また、前年同中間連結会計期間と比較して33億57百万円の収入の増加となりました。
②投資活動によるキャッシュ・フロー
投資活動により減少した資金は58億95百万円となりました。これは主に、定期預金の純増24億81百万円、有形固定資産の取得による支出8億13百万円および有価証券の取得による支出23億97百万円によるものであります。
また、前年同中間連結会計期間と比較して81億58百万円の支出の増加となりました。
③財務活動によるキャッシュ・フロー
財務活動により増加した資金は65億65百万円となりました。これは主に、社債の発行による収入100億19百万円および長期借入金の返済による支出31億71百万円によるものであります。
また、前年同中間連結会計期間と比較して72億93百万円の収入の増加となりました。
(4)事業上及び財務上の対処すべき課題
当中間連結会計期間において、当社グループが対処すべき課題について重要な変更はありません。
(5)研究開発活動
研究開発活動につきましては、当社「開発研究本部」におきまして、バイオテクノロジーを駆使した新品種の開発、既存品種の改良、栽培技術の開発やきのこの健康機能性研究等、きのこ全般に関する研究活動に努めております。

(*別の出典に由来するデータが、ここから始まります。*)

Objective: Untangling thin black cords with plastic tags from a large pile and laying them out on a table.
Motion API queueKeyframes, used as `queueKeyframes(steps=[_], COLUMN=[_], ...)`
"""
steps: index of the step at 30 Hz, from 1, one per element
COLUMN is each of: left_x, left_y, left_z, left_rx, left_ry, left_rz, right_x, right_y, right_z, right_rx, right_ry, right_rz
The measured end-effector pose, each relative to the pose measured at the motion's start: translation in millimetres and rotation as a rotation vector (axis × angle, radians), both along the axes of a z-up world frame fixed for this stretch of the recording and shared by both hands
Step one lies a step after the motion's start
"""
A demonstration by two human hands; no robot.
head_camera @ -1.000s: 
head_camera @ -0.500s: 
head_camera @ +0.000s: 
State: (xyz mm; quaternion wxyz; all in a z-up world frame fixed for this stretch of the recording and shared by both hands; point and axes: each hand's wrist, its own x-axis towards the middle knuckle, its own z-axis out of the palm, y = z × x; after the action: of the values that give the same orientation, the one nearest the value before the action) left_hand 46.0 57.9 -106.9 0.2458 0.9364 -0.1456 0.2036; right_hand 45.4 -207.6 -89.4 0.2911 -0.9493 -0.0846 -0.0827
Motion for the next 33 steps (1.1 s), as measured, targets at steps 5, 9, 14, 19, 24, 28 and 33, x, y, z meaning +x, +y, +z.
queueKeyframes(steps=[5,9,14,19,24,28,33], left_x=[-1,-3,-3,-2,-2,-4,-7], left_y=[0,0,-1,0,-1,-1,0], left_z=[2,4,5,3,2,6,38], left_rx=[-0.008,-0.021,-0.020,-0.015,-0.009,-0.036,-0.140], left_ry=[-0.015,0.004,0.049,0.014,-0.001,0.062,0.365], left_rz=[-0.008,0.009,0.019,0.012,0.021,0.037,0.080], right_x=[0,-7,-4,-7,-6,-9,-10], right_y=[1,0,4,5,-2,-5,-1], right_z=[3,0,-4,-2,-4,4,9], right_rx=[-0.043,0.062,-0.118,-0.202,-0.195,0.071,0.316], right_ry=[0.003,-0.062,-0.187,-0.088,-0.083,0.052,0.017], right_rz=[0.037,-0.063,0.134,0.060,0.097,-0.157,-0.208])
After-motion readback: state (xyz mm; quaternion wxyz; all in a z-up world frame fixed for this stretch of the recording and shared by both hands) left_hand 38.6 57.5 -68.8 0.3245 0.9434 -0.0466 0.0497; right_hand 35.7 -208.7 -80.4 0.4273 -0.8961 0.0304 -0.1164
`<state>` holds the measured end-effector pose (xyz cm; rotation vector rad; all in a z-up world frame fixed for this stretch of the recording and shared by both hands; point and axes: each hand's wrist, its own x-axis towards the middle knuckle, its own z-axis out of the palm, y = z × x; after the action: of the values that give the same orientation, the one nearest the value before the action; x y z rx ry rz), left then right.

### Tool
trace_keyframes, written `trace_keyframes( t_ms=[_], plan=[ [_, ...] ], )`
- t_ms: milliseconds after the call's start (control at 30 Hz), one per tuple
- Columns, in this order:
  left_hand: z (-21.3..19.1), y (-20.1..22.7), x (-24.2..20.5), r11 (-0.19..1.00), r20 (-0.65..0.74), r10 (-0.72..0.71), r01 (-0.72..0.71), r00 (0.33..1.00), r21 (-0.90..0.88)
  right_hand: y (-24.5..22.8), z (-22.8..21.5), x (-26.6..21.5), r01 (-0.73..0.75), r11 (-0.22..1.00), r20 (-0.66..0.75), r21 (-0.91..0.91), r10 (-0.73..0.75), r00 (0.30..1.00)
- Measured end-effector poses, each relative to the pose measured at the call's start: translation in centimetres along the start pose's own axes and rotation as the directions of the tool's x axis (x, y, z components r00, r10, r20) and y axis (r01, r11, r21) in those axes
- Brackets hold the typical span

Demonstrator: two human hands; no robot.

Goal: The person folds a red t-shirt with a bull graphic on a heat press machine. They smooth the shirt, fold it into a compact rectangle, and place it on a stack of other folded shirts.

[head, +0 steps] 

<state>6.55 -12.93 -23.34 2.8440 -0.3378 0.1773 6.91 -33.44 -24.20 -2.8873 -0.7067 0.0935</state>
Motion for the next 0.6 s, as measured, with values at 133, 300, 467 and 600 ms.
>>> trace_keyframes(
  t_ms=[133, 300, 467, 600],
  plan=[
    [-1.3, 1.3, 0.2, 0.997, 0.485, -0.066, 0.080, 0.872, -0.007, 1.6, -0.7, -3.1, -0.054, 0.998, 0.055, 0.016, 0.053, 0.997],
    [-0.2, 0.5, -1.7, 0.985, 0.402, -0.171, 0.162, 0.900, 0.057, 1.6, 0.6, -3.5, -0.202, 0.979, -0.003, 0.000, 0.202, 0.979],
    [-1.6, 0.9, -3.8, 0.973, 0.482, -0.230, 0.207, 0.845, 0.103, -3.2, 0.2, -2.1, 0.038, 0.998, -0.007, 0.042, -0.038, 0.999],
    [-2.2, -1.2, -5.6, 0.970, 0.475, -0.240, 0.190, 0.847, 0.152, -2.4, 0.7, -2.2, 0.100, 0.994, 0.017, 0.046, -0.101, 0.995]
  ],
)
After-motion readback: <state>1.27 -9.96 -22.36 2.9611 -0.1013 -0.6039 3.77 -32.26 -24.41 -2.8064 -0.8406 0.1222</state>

なお、当中間連結会計期間におけるグループ全体の研究開発活動の金額は361百万円となりました。
これまでの研究開発活動で得られた成果のうち、公表された成果は以下のとおりです。
品種登録関連
(海外)
シンガポール
シイタケ
登録品種の名称 HOKSY10号菌
登録日 2024年4月26日
登録番号 PVP/18/00005/Q
学会発表
演題 ブナシメジ(Hypsizygus marmoreus)の自然集団における不和合性因子の分布
発表日 2024年9月4日
学会 日本きのこ学会第27回大会
演題 形態観察、分子系統解析および交配試験に基づくブナシメジ(Hypsizygus marmoreus)の
分類学的再検討
発表日 2024年9月4日
学会 日本きのこ学会第27回大会
演題 2品種のシイタケ(Lentinula edodes)の自己消化におけるトレハロース代謝関連酵素について
発表日 2024年9月4日
学会 日本きのこ学会第27回大会
大阪公立大学との共同研究
論文掲載
タイトル Effects of an ergothioneine-rich Pleurotus sp. on skin moisturizing functions and facial
conditions: a randomized, double-blind, placebo-controlled trial
掲載雑誌 Frontiers in Medicine, 11, 2024.
(6)経営成績に重要な影響を与える要因
経営成績に重要な影響を与える要因につきましては、前事業年度有価証券報告書「第2 事業の状況 3.事業等のリスク」に記載の事項から重要な変更はありません。
(7)経営者の問題認識と今後の方針について
当中間会計期間において、経営者の問題認識と今後の方針について重要な変更はありません。
当中間連結会計期間において、経営上の重要な契約等の決定又は締結等はありません。